Dla tutejszych: nic nowego pod słońcem. Otoczenie, w którym mieszkasz w miarę czasu przestaje zaskakiwać cię czymkolwiek. W tym miejscu od lat stoi to samo drzewo, tam wali się jakiś budynek i zawalić się nie może i tak dalej. Hanka ma znów nowego kochanka, ale tydzień temu i miesiąc temu też był inny, a za tydzień z pewnością kolejny, czyli to samo show trwa nadal. Całkowity zastój.

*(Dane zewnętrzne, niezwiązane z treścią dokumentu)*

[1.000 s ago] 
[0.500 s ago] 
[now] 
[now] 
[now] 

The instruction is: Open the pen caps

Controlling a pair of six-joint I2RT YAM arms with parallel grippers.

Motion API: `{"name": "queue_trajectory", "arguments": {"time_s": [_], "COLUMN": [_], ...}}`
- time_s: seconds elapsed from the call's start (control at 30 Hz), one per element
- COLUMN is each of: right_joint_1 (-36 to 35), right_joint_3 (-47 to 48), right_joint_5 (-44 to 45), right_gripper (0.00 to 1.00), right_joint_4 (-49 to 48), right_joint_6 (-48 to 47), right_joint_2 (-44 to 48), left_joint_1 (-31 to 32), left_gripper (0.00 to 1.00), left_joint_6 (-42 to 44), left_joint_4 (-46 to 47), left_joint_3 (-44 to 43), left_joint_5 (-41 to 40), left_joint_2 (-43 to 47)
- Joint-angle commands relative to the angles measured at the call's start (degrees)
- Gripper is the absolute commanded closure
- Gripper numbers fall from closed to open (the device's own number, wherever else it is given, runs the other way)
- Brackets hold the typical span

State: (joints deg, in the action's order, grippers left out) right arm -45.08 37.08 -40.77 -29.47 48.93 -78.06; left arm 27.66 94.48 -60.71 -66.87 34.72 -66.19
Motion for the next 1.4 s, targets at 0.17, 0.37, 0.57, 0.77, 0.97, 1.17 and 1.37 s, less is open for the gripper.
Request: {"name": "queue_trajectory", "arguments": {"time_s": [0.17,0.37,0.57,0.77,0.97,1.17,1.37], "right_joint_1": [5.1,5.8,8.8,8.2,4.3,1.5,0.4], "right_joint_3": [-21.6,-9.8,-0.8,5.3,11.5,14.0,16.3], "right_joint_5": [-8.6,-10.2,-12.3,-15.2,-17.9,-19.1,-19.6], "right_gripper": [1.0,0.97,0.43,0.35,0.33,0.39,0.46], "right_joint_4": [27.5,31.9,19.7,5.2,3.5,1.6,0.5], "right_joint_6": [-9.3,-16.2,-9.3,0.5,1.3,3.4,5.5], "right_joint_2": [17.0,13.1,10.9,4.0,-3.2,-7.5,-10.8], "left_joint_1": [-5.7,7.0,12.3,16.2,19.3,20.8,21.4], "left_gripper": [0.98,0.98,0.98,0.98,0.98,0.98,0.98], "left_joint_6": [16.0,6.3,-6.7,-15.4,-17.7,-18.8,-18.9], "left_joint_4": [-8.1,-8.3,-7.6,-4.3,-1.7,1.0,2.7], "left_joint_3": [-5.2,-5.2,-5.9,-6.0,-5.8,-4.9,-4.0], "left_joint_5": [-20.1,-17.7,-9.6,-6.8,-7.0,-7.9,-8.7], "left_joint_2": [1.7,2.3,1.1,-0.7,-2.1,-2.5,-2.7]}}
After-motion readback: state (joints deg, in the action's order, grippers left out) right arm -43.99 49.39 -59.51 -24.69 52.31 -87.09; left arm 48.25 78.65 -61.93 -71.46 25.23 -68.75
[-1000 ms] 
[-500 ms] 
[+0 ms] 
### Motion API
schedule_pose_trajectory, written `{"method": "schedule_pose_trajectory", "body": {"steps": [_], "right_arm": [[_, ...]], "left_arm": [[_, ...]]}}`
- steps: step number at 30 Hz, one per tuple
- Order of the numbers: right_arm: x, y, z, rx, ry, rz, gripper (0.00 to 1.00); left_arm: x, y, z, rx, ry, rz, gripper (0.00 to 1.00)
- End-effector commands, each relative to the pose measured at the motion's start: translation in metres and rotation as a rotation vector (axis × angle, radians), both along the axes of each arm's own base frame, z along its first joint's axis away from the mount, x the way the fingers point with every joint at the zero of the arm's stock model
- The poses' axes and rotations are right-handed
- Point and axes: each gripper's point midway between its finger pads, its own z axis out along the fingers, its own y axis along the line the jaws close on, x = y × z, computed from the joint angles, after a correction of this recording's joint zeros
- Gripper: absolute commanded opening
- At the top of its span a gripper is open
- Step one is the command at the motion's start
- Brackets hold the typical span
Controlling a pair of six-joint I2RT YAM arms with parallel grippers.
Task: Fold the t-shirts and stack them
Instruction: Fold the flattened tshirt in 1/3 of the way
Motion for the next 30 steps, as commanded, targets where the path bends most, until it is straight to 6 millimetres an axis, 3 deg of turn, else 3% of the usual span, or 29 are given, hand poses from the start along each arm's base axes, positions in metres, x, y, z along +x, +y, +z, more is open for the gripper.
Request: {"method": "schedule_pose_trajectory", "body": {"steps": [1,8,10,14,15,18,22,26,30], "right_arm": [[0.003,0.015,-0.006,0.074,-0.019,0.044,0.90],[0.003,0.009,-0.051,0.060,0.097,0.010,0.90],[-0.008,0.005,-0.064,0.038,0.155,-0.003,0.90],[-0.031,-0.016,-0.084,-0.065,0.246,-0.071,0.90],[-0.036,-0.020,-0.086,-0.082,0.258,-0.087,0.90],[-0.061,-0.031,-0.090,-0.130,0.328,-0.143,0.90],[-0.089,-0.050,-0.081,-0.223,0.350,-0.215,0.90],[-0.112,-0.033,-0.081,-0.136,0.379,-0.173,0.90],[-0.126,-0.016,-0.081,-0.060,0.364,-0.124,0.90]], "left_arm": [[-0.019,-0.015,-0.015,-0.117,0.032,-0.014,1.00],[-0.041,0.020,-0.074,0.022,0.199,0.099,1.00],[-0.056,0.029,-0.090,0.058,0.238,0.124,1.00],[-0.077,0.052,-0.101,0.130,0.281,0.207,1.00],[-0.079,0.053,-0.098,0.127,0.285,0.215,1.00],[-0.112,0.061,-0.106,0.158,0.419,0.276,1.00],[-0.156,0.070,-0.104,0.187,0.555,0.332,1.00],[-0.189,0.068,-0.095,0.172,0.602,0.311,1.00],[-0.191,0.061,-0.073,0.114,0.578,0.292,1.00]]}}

Nawet miejscowy kontestator rzeczywistości jest stałym elementem tego samego wycinka krajobrazu, bo zawsze widać go w sklepie, albo przed sklepem ze szkłem w dłoni lub za pazuchą. Wszystko zmienia się tylko w pewnym wąskim zakresie zmienności narzuconym przez dynamizm grajdołka, w którym mieszkasz i chyba sił wyższych, które ograniczyły stopień świadomości lokalnej, bo po co ludzie mają się męczyć, uświadamiając sobie bylejakość swojego bytu. To swego rodzaju miłosierdzie Tego, który reguły bytu ustanawia.
I nawet ten sam stały element miejscowego krajobrazu sklepowego jak już wiele razy będzie chciał ci udowodnić w chwili odmiennego stanu świadomości, jakimi to odchodami jesteś i już dawno nie powinieneś żyć. I jak to dziesiątki już razy bywało przejdziesz nad tym do porządku dziennego z myślą, że obłąkanym owieczkom trzeba wybaczać, bo i takie na świecie też muszą być, aby inni wiedzieli kim być nie powinni.